• GOAL OF THE EXERCISE: Word for word, retype the entire listing.

• • • •

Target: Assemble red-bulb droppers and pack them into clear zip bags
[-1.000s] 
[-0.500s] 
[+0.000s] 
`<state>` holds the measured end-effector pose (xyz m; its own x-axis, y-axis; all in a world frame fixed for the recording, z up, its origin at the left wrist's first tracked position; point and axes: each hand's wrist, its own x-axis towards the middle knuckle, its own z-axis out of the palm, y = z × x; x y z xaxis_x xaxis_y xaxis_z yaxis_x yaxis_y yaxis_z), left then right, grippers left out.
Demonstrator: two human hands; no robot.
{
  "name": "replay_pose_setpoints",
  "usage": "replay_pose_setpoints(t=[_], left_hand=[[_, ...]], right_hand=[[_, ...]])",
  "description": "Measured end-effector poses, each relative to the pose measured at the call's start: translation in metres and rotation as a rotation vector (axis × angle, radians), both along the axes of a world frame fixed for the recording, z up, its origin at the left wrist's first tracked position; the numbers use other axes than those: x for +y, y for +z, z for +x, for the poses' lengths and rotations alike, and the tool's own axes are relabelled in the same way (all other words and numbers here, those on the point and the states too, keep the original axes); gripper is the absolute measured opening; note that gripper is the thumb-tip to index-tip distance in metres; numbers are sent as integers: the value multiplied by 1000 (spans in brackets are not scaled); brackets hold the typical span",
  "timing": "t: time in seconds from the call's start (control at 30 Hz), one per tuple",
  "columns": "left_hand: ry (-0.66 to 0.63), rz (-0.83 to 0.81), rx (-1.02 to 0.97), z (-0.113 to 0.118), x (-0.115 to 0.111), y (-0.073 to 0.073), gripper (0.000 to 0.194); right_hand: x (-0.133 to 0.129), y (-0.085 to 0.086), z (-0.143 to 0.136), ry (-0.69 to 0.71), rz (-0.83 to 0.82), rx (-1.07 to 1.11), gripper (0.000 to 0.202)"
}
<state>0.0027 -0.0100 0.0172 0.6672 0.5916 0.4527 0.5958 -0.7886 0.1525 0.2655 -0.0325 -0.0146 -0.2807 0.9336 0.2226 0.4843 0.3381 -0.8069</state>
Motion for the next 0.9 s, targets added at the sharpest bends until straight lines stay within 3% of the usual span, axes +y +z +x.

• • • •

• EXPECTED OUTPUT:
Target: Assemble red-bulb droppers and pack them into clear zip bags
[-1.000s] 
[-0.500s] 
[+0.000s] 
`<state>` holds the measured end-effector pose (xyz m; its own x-axis, y-axis; all in a world frame fixed for the recording, z up, its origin at the left wrist's first tracked position; point and axes: each hand's wrist, its own x-axis towards the middle knuckle, its own z-axis out of the palm, y = z × x; x y z xaxis_x xaxis_y xaxis_z yaxis_x yaxis_y yaxis_z), left then right, grippers left out.
Demonstrator: two human hands; no robot.
{
  "name": "replay_pose_setpoints",
  "usage": "replay_pose_setpoints(t=[_], left_hand=[[_, ...]], right_hand=[[_, ...]])",
  "description": "Measured end-effector poses, each relative to the pose measured at the call's start: translation in metres and rotation as a rotation vector (axis × angle, radians), both along the axes of a world frame fixed for the recording, z up, its origin at the left wrist's first tracked position; the numbers use other axes than those: x for +y, y for +z, z for +x, for the poses' lengths and rotations alike, and the tool's own axes are relabelled in the same way (all other words and numbers here, those on the point and the states too, keep the original axes); gripper is the absolute measured opening; note that gripper is the thumb-tip to index-tip distance in metres; numbers are sent as integers: the value multiplied by 1000 (spans in brackets are not scaled); brackets hold the typical span",
  "timing": "t: time in seconds from the call's start (control at 30 Hz), one per tuple",
  "columns": "left_hand: ry (-0.66 to 0.63), rz (-0.83 to 0.81), rx (-1.02 to 0.97), z (-0.113 to 0.118), x (-0.115 to 0.111), y (-0.073 to 0.073), gripper (0.000 to 0.194); right_hand: x (-0.133 to 0.129), y (-0.085 to 0.086), z (-0.143 to 0.136), ry (-0.69 to 0.71), rz (-0.83 to 0.82), rx (-1.07 to 1.11), gripper (0.000 to 0.202)"
}
<state>0.0027 -0.0100 0.0172 0.6672 0.5916 0.4527 0.5958 -0.7886 0.1525 0.2655 -0.0325 -0.0146 -0.2807 0.9336 0.2226 0.4843 0.3381 -0.8069</state>
Motion for the next 0.9 s, targets added at the sharpest bends until straight lines stay within 3% of the usual span, axes +y +z +x.

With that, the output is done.